Your job with the data below is to output exactly the lines from the one holding "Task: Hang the" down to the one holding "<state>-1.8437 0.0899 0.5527", both included, and no others.

[Dataset excerpts]
_ _ _ _
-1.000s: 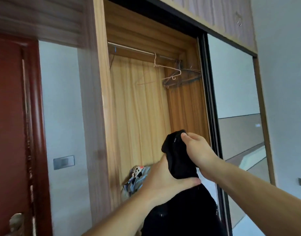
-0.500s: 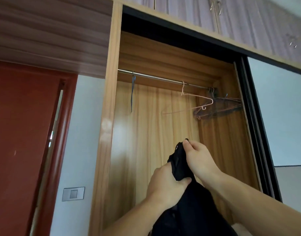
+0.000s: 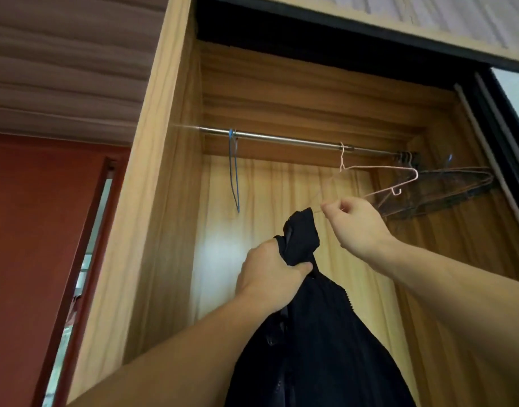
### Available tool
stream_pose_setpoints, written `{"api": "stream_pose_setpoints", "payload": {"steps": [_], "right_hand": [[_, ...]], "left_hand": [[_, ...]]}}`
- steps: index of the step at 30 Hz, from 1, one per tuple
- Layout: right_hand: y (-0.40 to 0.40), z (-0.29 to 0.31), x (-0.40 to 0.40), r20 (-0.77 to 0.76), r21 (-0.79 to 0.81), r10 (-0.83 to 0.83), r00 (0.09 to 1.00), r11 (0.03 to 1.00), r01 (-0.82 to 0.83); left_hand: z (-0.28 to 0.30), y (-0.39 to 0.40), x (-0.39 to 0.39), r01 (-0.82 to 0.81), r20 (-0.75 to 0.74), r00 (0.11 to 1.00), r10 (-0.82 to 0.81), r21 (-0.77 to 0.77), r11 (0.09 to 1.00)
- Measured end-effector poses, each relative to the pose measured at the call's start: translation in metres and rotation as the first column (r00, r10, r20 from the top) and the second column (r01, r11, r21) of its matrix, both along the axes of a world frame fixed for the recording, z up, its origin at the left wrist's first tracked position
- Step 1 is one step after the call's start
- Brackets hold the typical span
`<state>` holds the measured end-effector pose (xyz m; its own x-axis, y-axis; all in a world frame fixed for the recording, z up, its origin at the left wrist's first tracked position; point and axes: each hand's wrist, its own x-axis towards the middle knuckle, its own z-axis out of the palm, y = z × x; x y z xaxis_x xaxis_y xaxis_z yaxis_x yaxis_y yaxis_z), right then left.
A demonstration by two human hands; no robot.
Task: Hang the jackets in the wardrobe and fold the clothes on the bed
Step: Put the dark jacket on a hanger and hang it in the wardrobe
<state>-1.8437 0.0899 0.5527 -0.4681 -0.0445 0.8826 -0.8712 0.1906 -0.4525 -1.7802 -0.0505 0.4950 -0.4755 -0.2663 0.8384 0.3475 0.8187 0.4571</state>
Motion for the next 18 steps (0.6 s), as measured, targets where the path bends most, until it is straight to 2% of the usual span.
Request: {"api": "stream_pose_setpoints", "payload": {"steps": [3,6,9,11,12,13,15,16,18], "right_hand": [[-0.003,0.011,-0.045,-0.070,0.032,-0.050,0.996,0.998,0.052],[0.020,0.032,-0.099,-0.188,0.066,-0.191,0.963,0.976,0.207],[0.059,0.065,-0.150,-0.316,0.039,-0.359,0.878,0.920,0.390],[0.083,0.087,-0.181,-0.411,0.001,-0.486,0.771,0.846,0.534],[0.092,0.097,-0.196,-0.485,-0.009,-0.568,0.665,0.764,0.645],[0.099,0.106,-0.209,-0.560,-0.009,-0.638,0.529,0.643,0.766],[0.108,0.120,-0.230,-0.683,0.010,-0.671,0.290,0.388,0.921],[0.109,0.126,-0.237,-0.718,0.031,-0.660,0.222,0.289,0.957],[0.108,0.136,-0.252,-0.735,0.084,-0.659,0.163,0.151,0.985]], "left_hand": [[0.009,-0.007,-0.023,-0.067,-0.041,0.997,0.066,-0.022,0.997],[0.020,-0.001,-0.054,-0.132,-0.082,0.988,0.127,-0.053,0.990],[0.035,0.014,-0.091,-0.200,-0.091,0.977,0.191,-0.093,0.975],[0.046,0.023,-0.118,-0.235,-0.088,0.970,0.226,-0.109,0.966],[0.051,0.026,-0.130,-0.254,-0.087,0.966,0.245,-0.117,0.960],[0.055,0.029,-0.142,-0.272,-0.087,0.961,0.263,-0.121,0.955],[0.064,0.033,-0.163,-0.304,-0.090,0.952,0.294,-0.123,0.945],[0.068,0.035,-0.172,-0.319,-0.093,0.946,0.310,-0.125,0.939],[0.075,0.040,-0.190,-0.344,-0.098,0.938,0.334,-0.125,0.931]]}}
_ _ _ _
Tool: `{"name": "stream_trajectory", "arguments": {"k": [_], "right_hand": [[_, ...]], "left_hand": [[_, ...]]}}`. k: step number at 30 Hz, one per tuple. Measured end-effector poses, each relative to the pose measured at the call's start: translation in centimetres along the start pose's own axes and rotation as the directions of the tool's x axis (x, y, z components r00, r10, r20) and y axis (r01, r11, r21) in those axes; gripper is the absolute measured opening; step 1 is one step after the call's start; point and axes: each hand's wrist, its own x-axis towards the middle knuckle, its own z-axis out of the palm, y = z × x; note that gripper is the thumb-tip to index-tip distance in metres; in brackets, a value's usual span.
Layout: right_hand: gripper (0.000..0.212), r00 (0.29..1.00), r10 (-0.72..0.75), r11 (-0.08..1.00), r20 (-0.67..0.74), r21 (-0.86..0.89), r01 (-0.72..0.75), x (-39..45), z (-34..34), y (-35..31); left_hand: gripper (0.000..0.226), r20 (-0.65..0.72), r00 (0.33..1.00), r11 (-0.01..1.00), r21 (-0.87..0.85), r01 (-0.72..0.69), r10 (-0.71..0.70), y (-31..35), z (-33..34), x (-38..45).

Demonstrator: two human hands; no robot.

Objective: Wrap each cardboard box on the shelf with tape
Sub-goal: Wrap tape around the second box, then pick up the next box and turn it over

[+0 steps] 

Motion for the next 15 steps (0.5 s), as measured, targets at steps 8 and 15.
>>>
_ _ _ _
TASK RESULT ::
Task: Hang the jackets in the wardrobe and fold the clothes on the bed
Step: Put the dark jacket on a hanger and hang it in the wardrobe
<state>-1.8437 0.0899 0.5527 -0.4681 -0.0445 0.8826 -0.8712 0.1906 -0.4525 -1.7802 -0.0505 0.4950 -0.4755 -0.2663 0.8384 0.3475 0.8187 0.4571</state>

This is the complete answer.